▶ _WHAT TO WORK ON_: Every line below that has "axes" in it should be copied.
*** DATA EXTRACT
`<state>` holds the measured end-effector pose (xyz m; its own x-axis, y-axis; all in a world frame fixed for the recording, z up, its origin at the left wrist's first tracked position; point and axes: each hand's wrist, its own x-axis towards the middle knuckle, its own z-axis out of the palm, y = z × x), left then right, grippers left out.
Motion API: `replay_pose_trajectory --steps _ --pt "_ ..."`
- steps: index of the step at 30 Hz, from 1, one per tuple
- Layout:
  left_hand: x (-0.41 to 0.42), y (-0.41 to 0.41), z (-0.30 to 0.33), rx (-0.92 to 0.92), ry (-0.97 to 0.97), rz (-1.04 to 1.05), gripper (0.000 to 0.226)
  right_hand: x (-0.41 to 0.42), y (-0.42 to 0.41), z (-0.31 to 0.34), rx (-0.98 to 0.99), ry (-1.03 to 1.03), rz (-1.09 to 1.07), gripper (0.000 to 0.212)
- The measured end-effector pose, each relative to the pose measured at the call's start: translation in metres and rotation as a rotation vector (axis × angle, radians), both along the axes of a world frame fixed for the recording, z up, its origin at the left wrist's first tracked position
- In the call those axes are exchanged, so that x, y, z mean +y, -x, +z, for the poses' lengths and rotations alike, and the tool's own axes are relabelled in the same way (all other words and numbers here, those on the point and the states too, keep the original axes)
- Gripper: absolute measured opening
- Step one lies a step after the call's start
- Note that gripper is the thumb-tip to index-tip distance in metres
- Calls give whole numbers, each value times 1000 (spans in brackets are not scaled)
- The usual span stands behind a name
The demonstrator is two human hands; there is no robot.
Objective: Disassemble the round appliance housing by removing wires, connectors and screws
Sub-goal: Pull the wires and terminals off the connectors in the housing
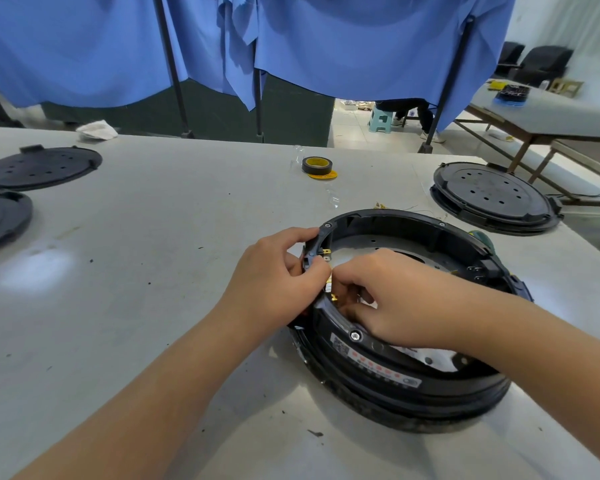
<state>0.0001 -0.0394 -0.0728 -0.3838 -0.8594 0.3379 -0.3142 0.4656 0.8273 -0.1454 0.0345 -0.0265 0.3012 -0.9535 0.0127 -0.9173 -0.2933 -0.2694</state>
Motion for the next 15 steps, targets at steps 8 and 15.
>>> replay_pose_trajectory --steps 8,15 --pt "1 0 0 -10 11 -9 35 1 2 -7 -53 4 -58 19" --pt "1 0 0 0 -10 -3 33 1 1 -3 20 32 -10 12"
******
▶ _EXERCISE RESPONSE_:
`<state>` holds the measured end-effector pose (xyz m; its own x-axis, y-axis; all in a world frame fixed for the recording, z up, its origin at the left wrist's first tracked position; point and axes: each hand's wrist, its own x-axis towards the middle knuckle, its own z-axis out of the palm, y = z × x), left then right, grippers left out.
- The measured end-effector pose, each relative to the pose measured at the call's start: translation in metres and rotation as a rotation vector (axis × angle, radians), both along the axes of a world frame fixed for the recording, z up, its origin at the left wrist's first tracked position
- In the call those axes are exchanged, so that x, y, z mean +y, -x, +z, for the poses' lengths and rotations alike, and the tool's own axes are relabelled in the same way (all other words and numbers here, those on the point and the states too, keep the original axes)

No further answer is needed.